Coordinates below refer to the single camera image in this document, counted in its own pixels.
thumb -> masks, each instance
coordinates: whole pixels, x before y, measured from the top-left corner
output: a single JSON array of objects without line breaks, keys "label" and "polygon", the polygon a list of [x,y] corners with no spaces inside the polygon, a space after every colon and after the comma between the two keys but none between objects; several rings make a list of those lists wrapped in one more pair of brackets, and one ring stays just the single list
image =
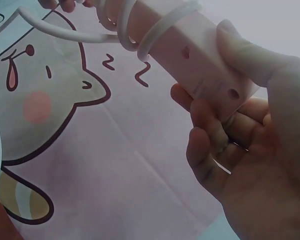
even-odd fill
[{"label": "thumb", "polygon": [[243,39],[229,20],[223,20],[217,26],[217,45],[230,67],[260,87],[267,87],[277,70],[300,64],[297,57],[279,54]]}]

cat ear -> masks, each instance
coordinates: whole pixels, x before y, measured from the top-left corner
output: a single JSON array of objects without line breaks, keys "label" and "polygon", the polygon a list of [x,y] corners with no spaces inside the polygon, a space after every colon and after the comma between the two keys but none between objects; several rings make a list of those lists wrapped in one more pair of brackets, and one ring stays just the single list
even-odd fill
[{"label": "cat ear", "polygon": [[78,104],[95,105],[109,99],[110,89],[100,77],[89,70],[82,71],[80,77]]}]

pink cheek blush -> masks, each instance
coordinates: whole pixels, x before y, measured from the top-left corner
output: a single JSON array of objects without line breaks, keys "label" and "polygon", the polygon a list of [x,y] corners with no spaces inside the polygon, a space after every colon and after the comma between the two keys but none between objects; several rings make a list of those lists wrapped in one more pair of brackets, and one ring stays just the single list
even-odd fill
[{"label": "pink cheek blush", "polygon": [[51,114],[51,110],[51,99],[43,91],[32,92],[23,103],[23,117],[32,124],[44,123]]}]

socket hole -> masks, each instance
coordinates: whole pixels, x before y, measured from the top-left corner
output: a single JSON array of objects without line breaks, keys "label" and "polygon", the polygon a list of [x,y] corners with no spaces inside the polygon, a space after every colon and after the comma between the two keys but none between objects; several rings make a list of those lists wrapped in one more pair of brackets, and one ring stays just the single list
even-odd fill
[{"label": "socket hole", "polygon": [[234,89],[230,89],[228,94],[231,99],[238,100],[240,98],[239,93]]},{"label": "socket hole", "polygon": [[190,49],[189,49],[189,47],[186,46],[184,49],[182,49],[181,55],[183,56],[184,59],[189,59],[190,58]]}]

cartoon cat face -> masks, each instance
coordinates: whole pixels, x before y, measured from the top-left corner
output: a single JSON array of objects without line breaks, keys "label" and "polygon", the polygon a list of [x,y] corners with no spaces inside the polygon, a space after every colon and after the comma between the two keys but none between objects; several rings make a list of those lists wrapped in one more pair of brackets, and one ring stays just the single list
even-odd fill
[{"label": "cartoon cat face", "polygon": [[[74,29],[58,12],[45,21]],[[81,43],[31,30],[0,55],[3,159],[27,161],[22,158],[42,152],[60,135],[76,107],[109,97],[106,84],[86,69]]]}]

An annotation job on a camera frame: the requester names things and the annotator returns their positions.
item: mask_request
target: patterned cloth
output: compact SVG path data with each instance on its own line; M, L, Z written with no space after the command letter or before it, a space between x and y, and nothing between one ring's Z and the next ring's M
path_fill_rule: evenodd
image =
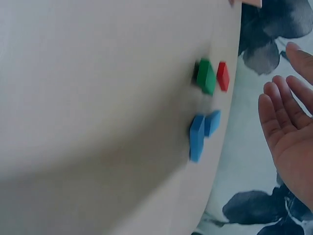
M224 147L210 199L193 235L313 235L313 213L277 175L257 111L263 85L274 75L298 76L286 57L287 42L313 53L310 5L313 0L263 0L262 9L243 5Z

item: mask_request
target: red prism
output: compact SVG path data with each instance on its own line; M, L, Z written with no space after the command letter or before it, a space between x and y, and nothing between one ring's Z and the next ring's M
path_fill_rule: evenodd
M229 73L226 62L221 61L217 70L217 81L223 92L227 92L229 86Z

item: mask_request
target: blue block
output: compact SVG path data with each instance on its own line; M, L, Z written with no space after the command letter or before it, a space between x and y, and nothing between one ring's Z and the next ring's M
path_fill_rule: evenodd
M210 137L220 126L221 111L216 110L205 118L204 135Z
M205 116L196 115L190 127L190 160L198 163L203 151Z

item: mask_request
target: foam block
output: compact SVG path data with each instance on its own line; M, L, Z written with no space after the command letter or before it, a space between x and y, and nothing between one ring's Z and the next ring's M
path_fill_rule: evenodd
M223 92L227 92L229 86L229 73L226 62L220 62L217 70L217 81Z
M203 151L205 116L196 115L190 127L190 160L198 163Z
M220 126L221 111L216 110L205 117L204 135L210 137Z
M205 94L213 95L216 85L216 75L211 62L202 58L199 63L197 85L201 87Z

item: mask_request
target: green block
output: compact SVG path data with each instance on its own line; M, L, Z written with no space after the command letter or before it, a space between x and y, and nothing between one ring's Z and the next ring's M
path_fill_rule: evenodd
M201 87L205 94L213 95L216 85L216 74L213 71L211 62L201 59L197 76L197 85Z

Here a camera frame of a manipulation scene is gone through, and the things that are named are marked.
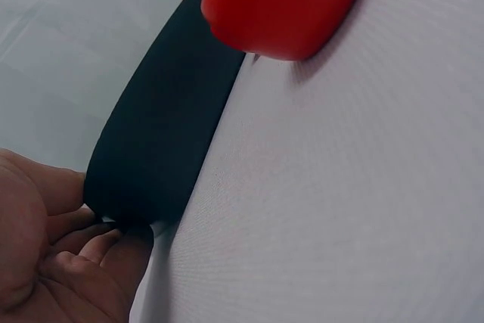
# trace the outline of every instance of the red plastic cap
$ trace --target red plastic cap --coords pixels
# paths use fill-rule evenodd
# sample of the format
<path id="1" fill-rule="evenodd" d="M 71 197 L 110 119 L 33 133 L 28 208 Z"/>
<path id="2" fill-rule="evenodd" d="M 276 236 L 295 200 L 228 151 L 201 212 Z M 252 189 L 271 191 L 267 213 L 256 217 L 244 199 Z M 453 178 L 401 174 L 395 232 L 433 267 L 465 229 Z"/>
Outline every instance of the red plastic cap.
<path id="1" fill-rule="evenodd" d="M 354 0 L 202 0 L 213 34 L 245 52 L 281 60 L 311 57 L 334 34 Z"/>

_ _ _

**EXERCISE INSTRUCTIONS**
The exact lines from the one containing "Here a camera" through the end of the data are to be copied, with both ends kept and pictures left out.

**WRITTEN RESPONSE**
Here a camera frame of a manipulation scene is gone through, and the things that are named are marked.
# trace the outline of every instance of the red plastic cap
$ trace --target red plastic cap --coords pixels
# paths use fill-rule evenodd
# sample of the format
<path id="1" fill-rule="evenodd" d="M 71 197 L 110 119 L 33 133 L 28 208 Z"/>
<path id="2" fill-rule="evenodd" d="M 276 236 L 295 200 L 228 151 L 201 212 Z M 252 189 L 271 191 L 267 213 L 256 217 L 244 199 Z M 453 178 L 401 174 L 395 232 L 433 267 L 465 229 Z"/>
Outline every instance of the red plastic cap.
<path id="1" fill-rule="evenodd" d="M 354 0 L 202 0 L 213 34 L 245 52 L 281 60 L 311 57 L 334 34 Z"/>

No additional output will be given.